“Now, John, no bitterness. We’ve been through this.”
Mother opens an old grimoire beside a glistening retort. She murmurs to herself, “Mummy dust, henbane, cloves… sugar? Lemons? Where do they think we are? I’ll have to improvise.” And then looks up: “Alec, we did ask June what she was doing at the Admiralty and she said it was just statistical. Primarily routine.” She stops. “And… secondarily? Could you enlighten us?”
June hangs her head. There’s nothing we can say. We only know what we do because we work on the same machine in the same hut. The other huts are separate fiefdoms. We’re none of us allowed to speak about our work—we signed the Act—and yet, of course, I have to give details of how we met.
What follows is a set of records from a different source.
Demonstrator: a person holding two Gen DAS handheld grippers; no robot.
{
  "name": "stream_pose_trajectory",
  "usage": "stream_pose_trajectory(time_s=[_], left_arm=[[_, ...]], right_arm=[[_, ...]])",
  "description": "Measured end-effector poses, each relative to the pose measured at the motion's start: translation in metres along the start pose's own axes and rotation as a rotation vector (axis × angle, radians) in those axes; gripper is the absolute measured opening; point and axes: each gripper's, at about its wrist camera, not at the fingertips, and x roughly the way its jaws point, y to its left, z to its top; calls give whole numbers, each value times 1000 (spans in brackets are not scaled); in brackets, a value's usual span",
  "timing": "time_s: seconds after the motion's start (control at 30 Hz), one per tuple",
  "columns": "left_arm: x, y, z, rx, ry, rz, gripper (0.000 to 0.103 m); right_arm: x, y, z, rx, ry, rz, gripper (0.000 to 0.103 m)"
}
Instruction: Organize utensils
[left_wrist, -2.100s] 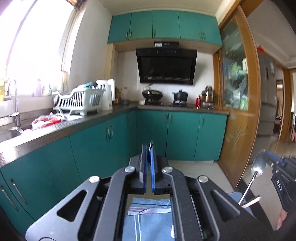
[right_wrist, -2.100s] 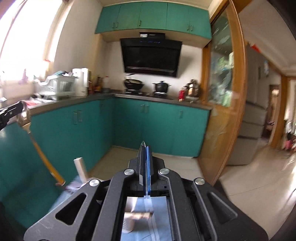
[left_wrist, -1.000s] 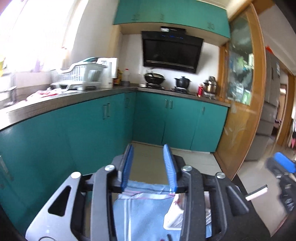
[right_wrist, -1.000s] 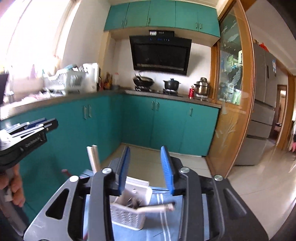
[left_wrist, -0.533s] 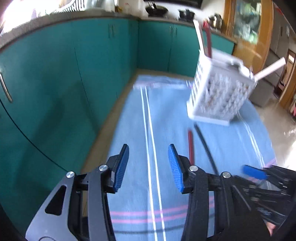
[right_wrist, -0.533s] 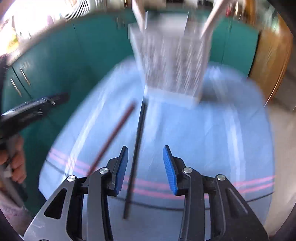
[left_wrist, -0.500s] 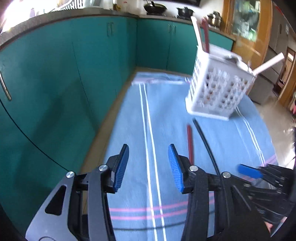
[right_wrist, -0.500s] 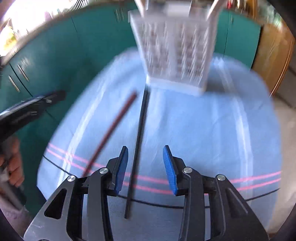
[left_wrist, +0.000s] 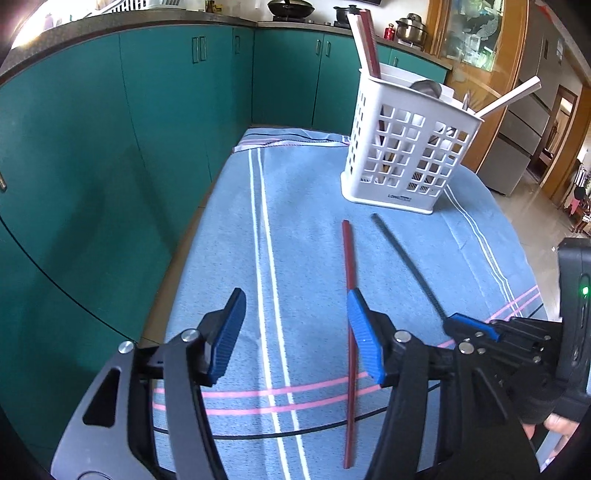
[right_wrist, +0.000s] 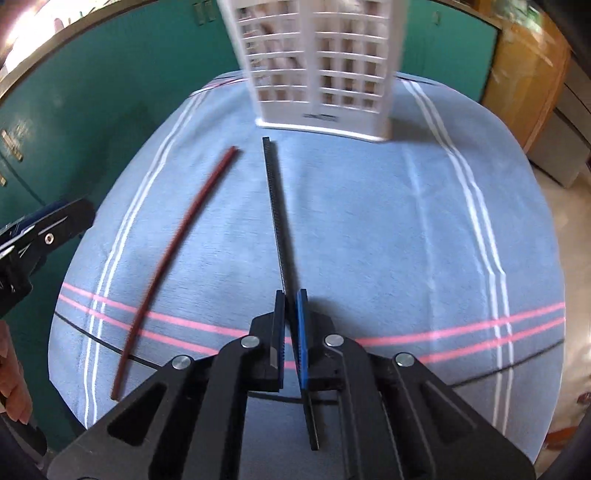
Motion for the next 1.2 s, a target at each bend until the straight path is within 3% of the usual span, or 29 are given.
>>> stream_pose_trajectory(time_s=[0.2, 0.47, 0.83, 1.2], left_arm=[[4, -8, -2, 16, 15, -14, 60], [10, -15, -6, 22, 39, -25, 61], [19, -35, -16, 84, 82, -60, 67], [33, -47, -24, 129, 139, -44, 69]], right_arm=[[-16, -45, -16, 110, 14, -49, 6], [-34, -30, -42, 51, 48, 47, 6], [-40, -39, -28, 103, -8, 14, 35], [-27, -48, -30, 120, 19, -16, 37]])
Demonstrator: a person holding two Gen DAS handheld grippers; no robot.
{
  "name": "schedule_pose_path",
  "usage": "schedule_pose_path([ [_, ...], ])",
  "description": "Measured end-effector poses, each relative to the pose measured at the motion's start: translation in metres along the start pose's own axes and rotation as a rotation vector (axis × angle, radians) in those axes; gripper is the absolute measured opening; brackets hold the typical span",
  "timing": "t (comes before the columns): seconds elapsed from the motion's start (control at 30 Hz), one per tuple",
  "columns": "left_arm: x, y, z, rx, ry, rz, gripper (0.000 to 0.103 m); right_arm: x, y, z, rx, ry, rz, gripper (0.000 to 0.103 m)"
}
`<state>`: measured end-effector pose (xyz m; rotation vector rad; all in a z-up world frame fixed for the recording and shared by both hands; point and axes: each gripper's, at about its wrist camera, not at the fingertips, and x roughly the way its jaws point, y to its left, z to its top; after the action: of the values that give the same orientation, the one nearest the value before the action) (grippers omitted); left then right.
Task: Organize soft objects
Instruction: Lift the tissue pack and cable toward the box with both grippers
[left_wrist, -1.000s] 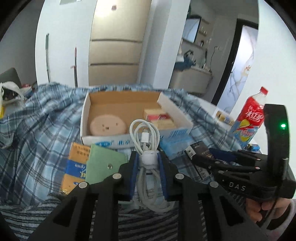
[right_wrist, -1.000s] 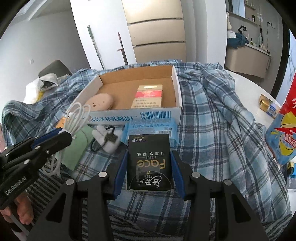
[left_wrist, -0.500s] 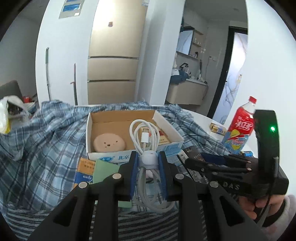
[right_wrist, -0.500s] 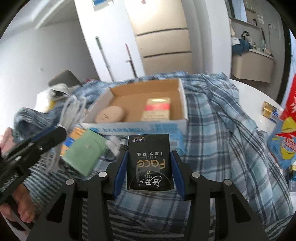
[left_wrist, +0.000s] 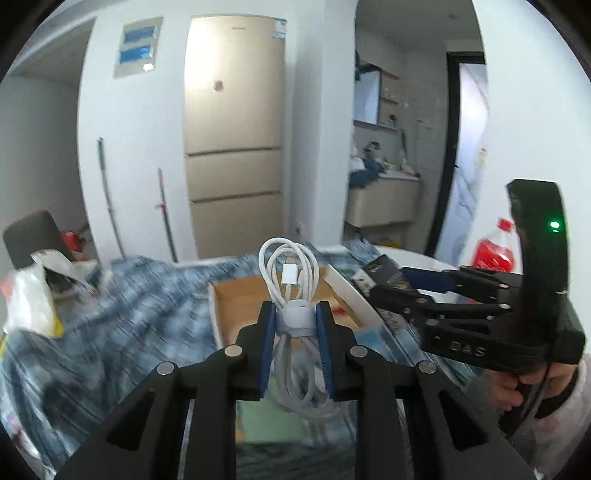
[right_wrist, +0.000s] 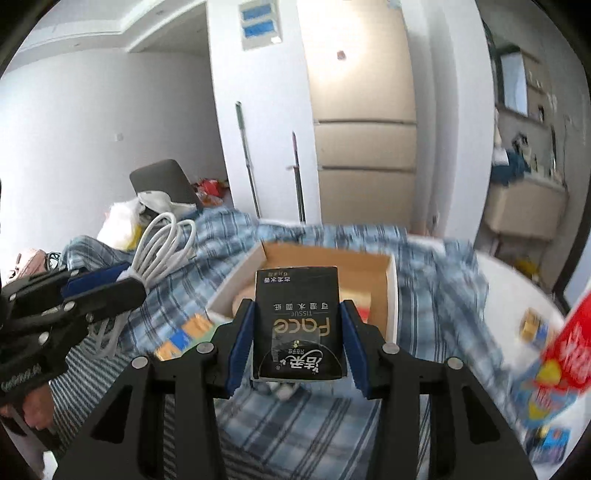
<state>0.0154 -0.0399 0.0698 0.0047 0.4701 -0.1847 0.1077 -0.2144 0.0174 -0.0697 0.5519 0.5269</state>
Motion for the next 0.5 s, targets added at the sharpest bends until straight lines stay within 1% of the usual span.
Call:
schedule_pose_path([
  [0.07,0.0,0.004,0.014,-0.013,-0.022,0.001,0.024,0.0,0.002,0.015,-0.02,-0.025,-0.004,0.045],
  [0.17,0.004,0.008,0.037,-0.023,-0.055,0.009,0.024,-0.002,0.005,0.042,-0.048,-0.082,-0.015,0.045],
  [0.23,0.005,0.007,0.052,-0.015,-0.086,0.016,0.024,-0.004,0.007,0.057,-0.068,-0.127,-0.029,0.045],
  [0.3,0.009,0.01,0.063,-0.026,-0.102,0.02,0.024,-0.006,0.008,0.07,-0.08,-0.161,-0.043,0.045],
  [0.4,0.023,0.015,0.077,-0.044,-0.118,0.027,0.024,-0.006,0.008,0.085,-0.07,-0.204,-0.064,0.045],
  [0.5,0.04,0.02,0.083,-0.054,-0.117,0.047,0.024,0.0,0.001,0.093,-0.044,-0.227,-0.088,0.045],
])
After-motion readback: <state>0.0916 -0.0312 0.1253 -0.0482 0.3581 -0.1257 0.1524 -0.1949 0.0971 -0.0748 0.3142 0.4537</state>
And so I offer up our agreed version of the truth, the true-enough outline—the office girls, a natural camaraderie, trips to the cinema on our days off, a shared interest in Fibonacci numbers (“Really?”), chess.
Mother simpers and purrs. She prefers bridge.
“Good God, woman!” John shouts. “Can you not tell when someone’s patronizing you? Look at him mumbling! The same old rag. We’re being laughed at by the higher-ups. ‘It’s just statistical.’ ‘We both play chess.’ Oh, I know, everything is on the QT, lives are lost through conversation—but it’s not the secrecy and confidentiality I mind. It’s the superiority, as if we couldn’t hope to understand. We’re being watched, Mother. Ordered about, put in our place.”
“I’d no idea,” I say, “you suffered by my hands so much.”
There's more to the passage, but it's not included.